"We declare that the film contains no obscene or immoral matter, nor any matter advocating or urging treason or insurrection against the United States." This excerpt comes from an "Anti-Pornographic Certification," which the U.S. requires of videotapes entering this country. This particular certification was stamped on a tape of the operetta "The Merry Widow," performed by those bomb-throwing Bolsheviks whose nom de guerre is The National Ballet of Canada.
An unknown Kansas City, Kansas, patrolman proved his exceptional ability to keep a cool head in a crisis. He made a woman in labor wait for 20 minutes while he wrote out a parking ticket on the car that her husband borrowed to take her to the hospital. The officer ignored the man's pleas for permission to take his wife to a hospital, where she gave birth to twins less than three hours later. "I ran out to tell him that my wife's labor pains were four minutes apart," said the parking scofflaw. "He called me an idiot and told me to shut up." Police brass have promised to give the officer an appropriate reward for his conduct, but say his name is not legible on the ticket.
After a year of litigation and thousands of dollars in legal fees, a dispute over one penny was finally ended when a New Jersey appeals court reversed a conviction against a t-shirt salesman who ran out of change. Norman Balassiano was running a beachfront t-shirt stand in Wildwood, New Jersey. While he was out of the store getting some nickels and pennies for the cash register, a customer bought a $9.99 shirt with a $20 bill and got back only $10 in change. The aggrieved customer found a city inspector who issued a summons for theft by deception.

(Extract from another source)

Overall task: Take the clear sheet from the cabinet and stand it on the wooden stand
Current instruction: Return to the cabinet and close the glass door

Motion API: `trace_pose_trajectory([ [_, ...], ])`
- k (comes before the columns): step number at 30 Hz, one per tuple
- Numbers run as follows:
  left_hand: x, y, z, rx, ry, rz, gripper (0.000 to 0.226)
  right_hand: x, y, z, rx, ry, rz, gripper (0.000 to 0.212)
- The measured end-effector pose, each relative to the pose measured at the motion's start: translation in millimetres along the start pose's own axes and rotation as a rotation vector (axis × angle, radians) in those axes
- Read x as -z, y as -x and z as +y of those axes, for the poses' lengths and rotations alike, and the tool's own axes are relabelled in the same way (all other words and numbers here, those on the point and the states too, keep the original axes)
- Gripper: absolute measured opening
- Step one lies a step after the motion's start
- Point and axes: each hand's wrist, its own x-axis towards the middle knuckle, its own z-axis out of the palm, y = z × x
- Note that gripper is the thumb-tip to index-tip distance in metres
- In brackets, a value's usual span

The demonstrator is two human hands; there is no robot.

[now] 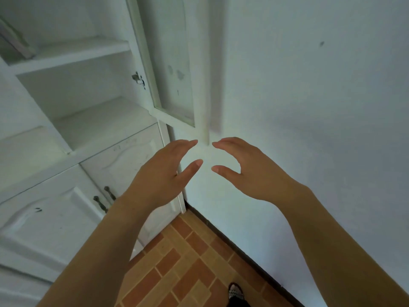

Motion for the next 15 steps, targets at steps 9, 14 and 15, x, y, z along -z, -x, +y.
trace_pose_trajectory([
  [9, 18, -120, -6, -0.015, -0.026, 0.174, 0.058, 45, -121, 56, 0.105, -0.019, 0.095, 0.053],
  [14, 38, -172, 0, -0.031, -0.083, 0.251, 0.059, 64, -170, 65, 0.202, -0.020, 0.137, 0.064],
  [15, 43, -180, 1, -0.033, -0.097, 0.261, 0.060, 68, -178, 66, 0.210, -0.023, 0.143, 0.065],
])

Balassiano returned with the change and attempted to give the idiot customer his penny, but the inspector (who as far as we know does not have a relative who is a Kansas City patrolman) refused this simple solution. A municipal court judge fined Balassiano $150. A year later, this nonsense reached a New Jersey appeals court, which overturned the conviction for being too trivial to stand.

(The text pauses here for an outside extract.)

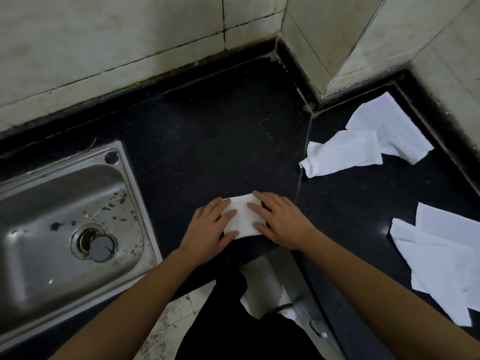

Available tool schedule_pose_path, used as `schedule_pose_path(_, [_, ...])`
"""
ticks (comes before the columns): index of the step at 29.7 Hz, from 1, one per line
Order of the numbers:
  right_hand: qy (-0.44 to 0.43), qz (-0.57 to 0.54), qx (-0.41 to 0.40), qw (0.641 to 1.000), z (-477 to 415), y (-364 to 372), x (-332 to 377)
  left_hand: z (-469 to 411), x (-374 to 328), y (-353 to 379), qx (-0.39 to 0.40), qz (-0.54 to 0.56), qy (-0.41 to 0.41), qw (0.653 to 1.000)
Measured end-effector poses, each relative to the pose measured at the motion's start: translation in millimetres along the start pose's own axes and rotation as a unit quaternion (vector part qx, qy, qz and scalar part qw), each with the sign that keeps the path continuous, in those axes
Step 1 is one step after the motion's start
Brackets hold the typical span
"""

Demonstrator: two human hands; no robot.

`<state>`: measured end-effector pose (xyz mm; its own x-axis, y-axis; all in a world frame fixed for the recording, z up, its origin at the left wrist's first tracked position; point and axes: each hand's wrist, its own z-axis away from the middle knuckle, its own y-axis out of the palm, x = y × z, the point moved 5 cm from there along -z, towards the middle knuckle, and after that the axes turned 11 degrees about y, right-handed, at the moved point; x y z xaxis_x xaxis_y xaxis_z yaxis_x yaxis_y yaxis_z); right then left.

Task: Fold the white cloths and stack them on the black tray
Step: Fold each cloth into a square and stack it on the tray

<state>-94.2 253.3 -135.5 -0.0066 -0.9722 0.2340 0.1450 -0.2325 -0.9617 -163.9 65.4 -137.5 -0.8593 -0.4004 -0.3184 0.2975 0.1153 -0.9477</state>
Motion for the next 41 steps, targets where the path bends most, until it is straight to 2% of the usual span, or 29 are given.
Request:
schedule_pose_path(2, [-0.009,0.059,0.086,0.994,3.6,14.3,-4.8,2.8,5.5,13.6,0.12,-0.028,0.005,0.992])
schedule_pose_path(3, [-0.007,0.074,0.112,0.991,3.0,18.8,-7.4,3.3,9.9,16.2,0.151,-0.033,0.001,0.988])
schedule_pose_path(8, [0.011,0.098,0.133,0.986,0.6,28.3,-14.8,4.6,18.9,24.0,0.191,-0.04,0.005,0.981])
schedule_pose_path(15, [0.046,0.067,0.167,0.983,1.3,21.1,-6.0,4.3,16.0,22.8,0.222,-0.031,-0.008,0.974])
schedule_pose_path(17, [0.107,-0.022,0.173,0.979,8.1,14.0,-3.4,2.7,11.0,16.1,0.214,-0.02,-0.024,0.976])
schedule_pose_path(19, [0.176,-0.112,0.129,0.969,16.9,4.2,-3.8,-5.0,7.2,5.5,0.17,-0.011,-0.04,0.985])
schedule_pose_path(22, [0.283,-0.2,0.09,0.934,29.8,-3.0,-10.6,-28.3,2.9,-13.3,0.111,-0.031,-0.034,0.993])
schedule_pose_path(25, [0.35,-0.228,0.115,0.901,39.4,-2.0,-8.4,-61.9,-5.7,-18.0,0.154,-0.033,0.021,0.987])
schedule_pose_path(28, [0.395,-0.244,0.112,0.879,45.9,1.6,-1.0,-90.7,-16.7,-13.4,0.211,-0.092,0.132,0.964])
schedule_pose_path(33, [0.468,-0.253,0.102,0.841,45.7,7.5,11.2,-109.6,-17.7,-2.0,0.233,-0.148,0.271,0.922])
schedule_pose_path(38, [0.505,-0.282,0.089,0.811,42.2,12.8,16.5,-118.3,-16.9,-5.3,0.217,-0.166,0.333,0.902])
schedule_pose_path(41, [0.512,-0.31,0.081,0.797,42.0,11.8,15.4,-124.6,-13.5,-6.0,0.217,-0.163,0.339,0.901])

The tax code may be too complicated even for the IRS. A General Accounting Office study found that nearly half the letters sent by the IRS to taxpayers during a two-month period contained incorrect or unclear information. By telephone, the IRS got it wrong only one out of three times. IRS Commissioner Lawrence Gibbs offered a two-part solution to this problem: Stop changing the tax laws so much, and give us a big dose of the Washington cure-all—money—so we can try to hire enough people to do it right.
Playing hooky from work to go golfing with your buddies can be a form of sick leave, says a California educational employment panel. Public school teacher Ethel Williams was feeling job-related stress. So she claimed that on doctor's orders she took a day off for a golf outing and asked for sick pay. The school district sought to have her suspended for 10 days for unprofessional conduct. The Commission on Professional Competence found in Ethel's favor. Public employers in California now fear an epidemic of "job-stress" next time the Dodgers make it to the World Series.
Pet groomers in California will brush a dog's teeth for about $5.00, but they say there's a veterinarian-backed conspiracy to drive them out of the dog tooth-cleaning business. The vets, who get about $100 per mutt, say that allowing groomers to clean dogs' teeth is like letting hairdressers perform surgery. State officials actually sent a dog to a groomer for a teeth brushing. When the teeth were brushed, they issued a summons. A Superior Court judge threw out the charge and found no wrongdoing. The Wall Street Journal has suggested a solution in a headline: "Wouldn't It Be Easier to Train Them to Brush Their Own Teeth?"